Exercise details - Copy out each line below containing "list".

────────────────────────────────────────

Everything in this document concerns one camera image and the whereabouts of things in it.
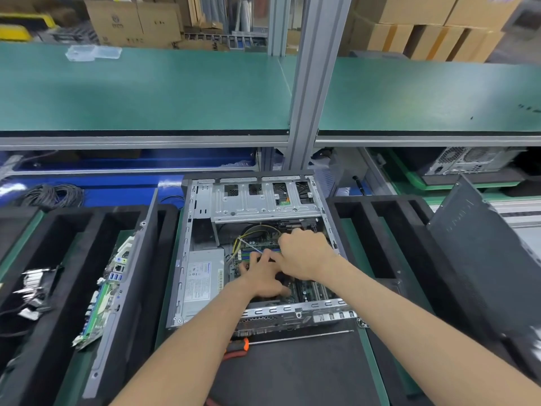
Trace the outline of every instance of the power supply label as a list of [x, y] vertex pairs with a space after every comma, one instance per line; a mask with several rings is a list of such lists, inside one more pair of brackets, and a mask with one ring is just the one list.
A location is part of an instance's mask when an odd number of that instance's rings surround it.
[[210, 299], [210, 262], [197, 262], [188, 266], [184, 302]]

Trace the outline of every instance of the hand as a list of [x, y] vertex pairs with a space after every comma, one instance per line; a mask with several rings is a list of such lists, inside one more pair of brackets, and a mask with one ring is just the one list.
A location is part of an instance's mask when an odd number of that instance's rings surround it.
[[321, 232], [295, 228], [290, 234], [283, 234], [278, 244], [282, 253], [273, 252], [270, 257], [283, 273], [302, 280], [322, 282], [325, 272], [338, 258]]
[[291, 291], [288, 287], [283, 286], [279, 280], [274, 279], [276, 274], [280, 272], [280, 266], [276, 262], [269, 262], [271, 250], [265, 249], [263, 255], [259, 252], [250, 253], [250, 269], [246, 269], [244, 262], [239, 264], [240, 280], [248, 284], [250, 292], [254, 296], [262, 298], [271, 298], [273, 296], [282, 295], [289, 296]]

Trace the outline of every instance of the forearm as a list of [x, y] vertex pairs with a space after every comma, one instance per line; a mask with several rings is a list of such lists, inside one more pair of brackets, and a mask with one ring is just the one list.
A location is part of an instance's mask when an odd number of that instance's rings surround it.
[[355, 309], [437, 405], [539, 404], [541, 389], [445, 322], [343, 258], [321, 283]]
[[201, 406], [252, 297], [242, 278], [227, 284], [160, 346], [112, 405]]

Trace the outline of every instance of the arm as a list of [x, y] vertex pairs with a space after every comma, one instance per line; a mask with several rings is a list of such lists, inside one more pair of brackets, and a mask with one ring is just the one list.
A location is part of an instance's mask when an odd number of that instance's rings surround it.
[[193, 319], [180, 327], [133, 376], [112, 406], [201, 406], [207, 398], [240, 316], [258, 295], [289, 294], [274, 279], [279, 267], [270, 250], [250, 254], [250, 270], [240, 264], [240, 278], [227, 283]]
[[325, 236], [294, 230], [271, 257], [283, 272], [329, 287], [355, 309], [437, 405], [538, 405], [541, 388], [455, 328], [336, 255]]

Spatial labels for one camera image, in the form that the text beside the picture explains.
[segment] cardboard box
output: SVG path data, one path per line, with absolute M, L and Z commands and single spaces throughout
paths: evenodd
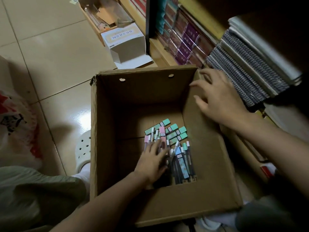
M 136 23 L 101 33 L 118 69 L 131 69 L 152 61 L 146 54 L 145 36 Z
M 144 130 L 168 118 L 185 126 L 197 181 L 141 192 L 122 222 L 136 226 L 220 213 L 242 206 L 219 127 L 189 88 L 193 65 L 101 72 L 91 81 L 91 200 L 134 170 Z

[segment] white sock
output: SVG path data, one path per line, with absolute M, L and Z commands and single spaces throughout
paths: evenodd
M 80 170 L 80 173 L 72 175 L 72 177 L 79 178 L 83 181 L 88 196 L 90 192 L 90 163 L 85 164 Z

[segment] tiled floor
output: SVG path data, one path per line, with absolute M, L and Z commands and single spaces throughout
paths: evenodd
M 70 0 L 0 0 L 0 55 L 40 125 L 47 175 L 75 174 L 75 143 L 90 129 L 93 75 L 116 68 Z

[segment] hand
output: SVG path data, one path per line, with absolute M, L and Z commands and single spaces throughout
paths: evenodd
M 160 144 L 161 140 L 157 140 L 155 143 L 148 144 L 146 150 L 142 152 L 134 170 L 135 172 L 144 174 L 149 179 L 148 184 L 152 184 L 158 180 L 167 169 L 167 166 L 159 168 L 162 159 L 169 151 L 169 149 L 164 149 L 162 152 L 156 155 Z
M 197 95 L 194 95 L 194 98 L 196 104 L 207 117 L 219 124 L 230 127 L 234 122 L 249 113 L 233 83 L 223 71 L 203 69 L 200 73 L 208 75 L 211 83 L 196 80 L 190 86 L 198 86 L 203 89 L 207 101 L 205 102 Z

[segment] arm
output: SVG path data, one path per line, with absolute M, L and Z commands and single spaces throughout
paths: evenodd
M 51 231 L 113 231 L 129 202 L 148 184 L 159 179 L 166 170 L 166 166 L 159 166 L 169 150 L 156 155 L 159 144 L 160 140 L 149 144 L 133 172 L 75 211 Z
M 219 70 L 204 69 L 211 83 L 197 80 L 191 86 L 204 90 L 207 103 L 195 100 L 212 120 L 227 126 L 264 152 L 276 167 L 309 198 L 309 145 L 295 136 L 261 119 L 245 108 L 233 84 Z

────────────────────────────────────────

Response area -
Trace the outline of every instance of the power supply label as a list of [x, y] vertex pairs with a space after every comma, one instance per line; a mask with several rings is a list of such lists, inside one more pair of brackets, and a mask with one ring is just the one list.
Trace the outline of every instance of the hand as a list of [x, y] vertex pairs with a space after every comma, one instance per line; a mask with several rings is a list of such lists, inside one more pair of brackets, and a mask with one ring is just the one list.
Trace the outline of every instance of the forearm as a list of [x, y] vertex pairs with a space after every comma, one instance per line; a mask with several rings is a list of such lists, inside one more pair of brackets, and a mask with one ring is just the one list.
Trace the outline of every instance of the arm as a list of [x, y] vertex pairs with a space after every comma, one instance per line; a mask with several rings is a list of such lists, inside one more pair of brackets, and a mask with one ring is just the one list.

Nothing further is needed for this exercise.